What Howard is really trying to get across to us is that through the cooperation, collective action, and interdependencies new forms of wealth can and are being created. In an example he gives early in his lecture he compares this collaboration to prehistoric times when small family units survived by hunting small game like rabbits and other animals. At some point however, hunters gathered together and collaborated to hunt the massive mastodon. His point being that today we can collaborate to conquer bigger “game.”

While the ideas presented could be criticized as rudimentary, it’s no farce that this level of collaboration is occurring today and is being led by some of the world’s biggest corporations. IBM, Sun Microsystems, and other leading IT firms are open-sourcing much of their software and encouraging other developers, be it graduate students or high school kids, to work and advance the available research. Toyota gives extensive training to its suppliers to help them increase their production efficiency even though many suppliers also work with their direct competitors. Even within these fierce markets, companies are opening up and welcoming collaboration. Why? Rheingold argues this is happening because it is a certain kind of sharing in self-interest.

For example, by allowing bloggers to earn money through its Adsense program, Google enriched itself by creating a new market for advertisers. Amazon.com opened its application interface to over 60,000 designers which in turn has grown the number of Amazon stores significantly while making money for virtual store owners. EBay, the auction giant, created an enormous market by creating a feedback mechanism that allows users to trust each other. All these examples reinforce how collaboration can turn a Prisoners Dilemma into an Insurance Game.
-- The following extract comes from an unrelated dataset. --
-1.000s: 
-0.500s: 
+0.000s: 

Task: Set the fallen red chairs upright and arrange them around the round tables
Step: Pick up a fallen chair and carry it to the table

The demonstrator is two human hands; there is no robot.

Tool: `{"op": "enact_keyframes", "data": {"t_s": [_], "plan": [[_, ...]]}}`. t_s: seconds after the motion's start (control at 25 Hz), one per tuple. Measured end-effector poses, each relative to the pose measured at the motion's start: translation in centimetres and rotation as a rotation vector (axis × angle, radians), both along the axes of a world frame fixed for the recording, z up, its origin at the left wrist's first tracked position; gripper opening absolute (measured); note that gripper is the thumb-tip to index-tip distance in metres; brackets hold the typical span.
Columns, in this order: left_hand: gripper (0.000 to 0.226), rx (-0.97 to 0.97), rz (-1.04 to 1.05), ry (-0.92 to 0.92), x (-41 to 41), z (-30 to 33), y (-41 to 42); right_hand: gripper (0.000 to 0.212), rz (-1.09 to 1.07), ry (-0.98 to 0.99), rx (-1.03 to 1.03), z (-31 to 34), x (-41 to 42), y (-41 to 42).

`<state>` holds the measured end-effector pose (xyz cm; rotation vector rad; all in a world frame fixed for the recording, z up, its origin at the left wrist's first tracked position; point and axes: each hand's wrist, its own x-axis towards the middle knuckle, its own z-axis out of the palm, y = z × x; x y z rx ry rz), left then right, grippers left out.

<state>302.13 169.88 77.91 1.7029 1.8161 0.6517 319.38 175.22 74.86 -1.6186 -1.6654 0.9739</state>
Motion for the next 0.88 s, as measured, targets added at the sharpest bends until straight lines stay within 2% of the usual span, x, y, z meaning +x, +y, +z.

The Prisoners Dilemma, as in all game theory, states that “the only concern of each individual player is maximizing his/her own payoff, without any concern for the other player's payoff. The unique equilibrium for this game is a Pareto-suboptimal solution—that is, rational choice leads the two players to both play defect even though each player's individual reward would be greater if they both played cooperate. The distrust players have for each other in this model is what dictates their rationale. If both could trust each other, they would be apt to work together and obtain larger rewards. This model in which trust is present between actors is known as the insurance game. This is what is beginning to happen. The most evident example of this is EBay. By establishing trust between buyers and sellers a huge new market was established where lower prices are often found for buyers and many new markets for goods that normally can’t be sold are now a click away for sellers.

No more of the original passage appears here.